What is required:
The listing is to be printed word for word, pictures omitted.
── Given information ──
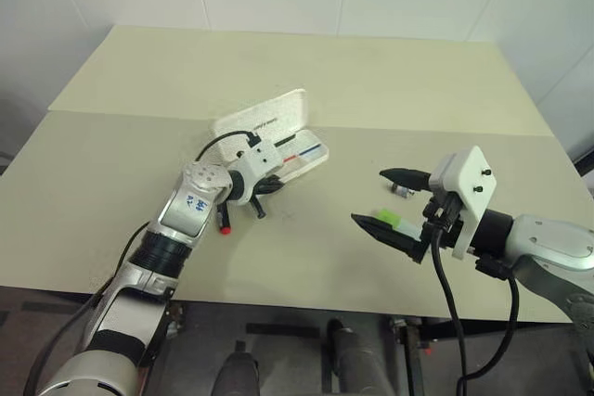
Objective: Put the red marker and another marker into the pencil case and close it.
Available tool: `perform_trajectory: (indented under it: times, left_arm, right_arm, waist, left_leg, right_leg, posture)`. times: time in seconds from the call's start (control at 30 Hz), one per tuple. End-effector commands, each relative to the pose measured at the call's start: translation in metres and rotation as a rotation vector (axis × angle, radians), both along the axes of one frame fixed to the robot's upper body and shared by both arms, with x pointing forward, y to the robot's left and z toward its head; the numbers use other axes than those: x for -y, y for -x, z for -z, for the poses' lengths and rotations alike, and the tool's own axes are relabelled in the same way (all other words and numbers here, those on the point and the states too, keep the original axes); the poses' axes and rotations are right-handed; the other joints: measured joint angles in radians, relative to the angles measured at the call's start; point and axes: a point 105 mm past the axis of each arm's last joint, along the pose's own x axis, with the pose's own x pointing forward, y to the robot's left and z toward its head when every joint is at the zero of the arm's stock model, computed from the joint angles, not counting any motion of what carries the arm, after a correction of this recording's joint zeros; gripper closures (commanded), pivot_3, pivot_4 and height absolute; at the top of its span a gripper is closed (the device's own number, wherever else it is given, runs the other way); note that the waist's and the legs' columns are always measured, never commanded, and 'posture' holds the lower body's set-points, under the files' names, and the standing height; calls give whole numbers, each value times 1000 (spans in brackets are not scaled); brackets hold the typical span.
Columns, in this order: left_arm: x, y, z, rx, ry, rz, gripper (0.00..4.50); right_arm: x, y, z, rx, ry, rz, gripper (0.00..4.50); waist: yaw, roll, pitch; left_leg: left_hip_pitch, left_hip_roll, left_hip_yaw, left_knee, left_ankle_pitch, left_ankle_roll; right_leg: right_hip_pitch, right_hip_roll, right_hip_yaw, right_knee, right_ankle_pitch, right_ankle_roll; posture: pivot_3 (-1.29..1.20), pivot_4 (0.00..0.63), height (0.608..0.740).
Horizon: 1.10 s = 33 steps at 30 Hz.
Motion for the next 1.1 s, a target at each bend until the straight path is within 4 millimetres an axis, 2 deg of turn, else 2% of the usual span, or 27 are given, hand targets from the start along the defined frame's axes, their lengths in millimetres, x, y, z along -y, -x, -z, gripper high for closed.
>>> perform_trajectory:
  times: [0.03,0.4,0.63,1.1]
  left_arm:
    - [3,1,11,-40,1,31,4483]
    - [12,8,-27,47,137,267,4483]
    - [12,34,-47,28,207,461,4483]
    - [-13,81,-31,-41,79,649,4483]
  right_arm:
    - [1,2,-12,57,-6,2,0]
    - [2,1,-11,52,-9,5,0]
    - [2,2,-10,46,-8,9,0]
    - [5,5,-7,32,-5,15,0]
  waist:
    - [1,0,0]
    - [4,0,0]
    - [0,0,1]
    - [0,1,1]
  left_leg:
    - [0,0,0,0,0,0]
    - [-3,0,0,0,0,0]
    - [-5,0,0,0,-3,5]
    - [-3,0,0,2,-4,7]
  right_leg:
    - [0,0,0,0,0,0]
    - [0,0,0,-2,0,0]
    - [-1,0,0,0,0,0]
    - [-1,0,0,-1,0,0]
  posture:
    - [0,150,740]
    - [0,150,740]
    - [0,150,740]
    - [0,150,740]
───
Task output:
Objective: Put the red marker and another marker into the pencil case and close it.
Available tool: `perform_trajectory: (indented under it: times, left_arm, right_arm, waist, left_leg, right_leg, posture)`. times: time in seconds from the call's start (control at 30 Hz), one per tuple. End-effector commands, each relative to the pose measured at the call's start: translation in metres and rotation as a rotation vector (axis × angle, radians), both along the axes of one frame fixed to the robot's upper body and shared by both arms, with x pointing forward, y to the robot's left and z toward its head; the numbers use other axes than those: x for -y, y for -x, z for -z, for the poses' lengths and rotations alike, and the tool's own axes are relabelled in the same way (all other words and numbers here, those on the point and the states too, keep the original axes); the poses' axes and rotations are right-handed; the other joints: measured joint angles in radians, relative to the angles measured at the call's start; point and axes: a point 105 mm past the axis of each arm's last joint, along the pose's own x axis, with the pose's own x pointing forward, y to the robot's left and z toward its head when every joint is at the zero of the arm's stock model, computed from the joint angles, not counting any motion of what carries the arm, after a correction of this recording's joint zeros; gripper closures (commanded), pivot_3, pivot_4 and height absolute; at the top of its span a gripper is closed (the device's own number, wherever else it is given, runs the other way); note that the waist's and the legs' columns are always measured, never commanded, and 'posture' holds the lower body's set-points, under the files' names, and the standing height; calls give whole numbers, each value times 1000 (spans in brackets are not scaled); brackets hold the typical span.
Columns, in this order: left_arm: x, y, z, rx, ry, rz, gripper (0.00..4.50); right_arm: x, y, z, rx, ry, rz, gripper (0.00..4.50); waist: yaw, roll, pitch; left_leg: left_hip_pitch, left_hip_roll, left_hip_yaw, left_knee, left_ankle_pitch, left_ankle_roll; right_leg: right_hip_pitch, right_hip_roll, right_hip_yaw, right_knee, right_ankle_pitch, right_ankle_roll; posture: pivot_3 (-1.29..1.20), pivot_4 (0.00..0.63), height (0.608..0.740).
Horizon: 1.10 s = 33 steps at 30 Hz.
Motion for the next 1.1 s, a target at each bend until the straight path is within 4 millimetres an axis, 2 deg of turn, else 2% of the usual span, or 27 are given, hand targets from the start along the defined frame's axes, their lengths in millimetres, x, y, z along -y, -x, -z, gripper high for closed.
>>> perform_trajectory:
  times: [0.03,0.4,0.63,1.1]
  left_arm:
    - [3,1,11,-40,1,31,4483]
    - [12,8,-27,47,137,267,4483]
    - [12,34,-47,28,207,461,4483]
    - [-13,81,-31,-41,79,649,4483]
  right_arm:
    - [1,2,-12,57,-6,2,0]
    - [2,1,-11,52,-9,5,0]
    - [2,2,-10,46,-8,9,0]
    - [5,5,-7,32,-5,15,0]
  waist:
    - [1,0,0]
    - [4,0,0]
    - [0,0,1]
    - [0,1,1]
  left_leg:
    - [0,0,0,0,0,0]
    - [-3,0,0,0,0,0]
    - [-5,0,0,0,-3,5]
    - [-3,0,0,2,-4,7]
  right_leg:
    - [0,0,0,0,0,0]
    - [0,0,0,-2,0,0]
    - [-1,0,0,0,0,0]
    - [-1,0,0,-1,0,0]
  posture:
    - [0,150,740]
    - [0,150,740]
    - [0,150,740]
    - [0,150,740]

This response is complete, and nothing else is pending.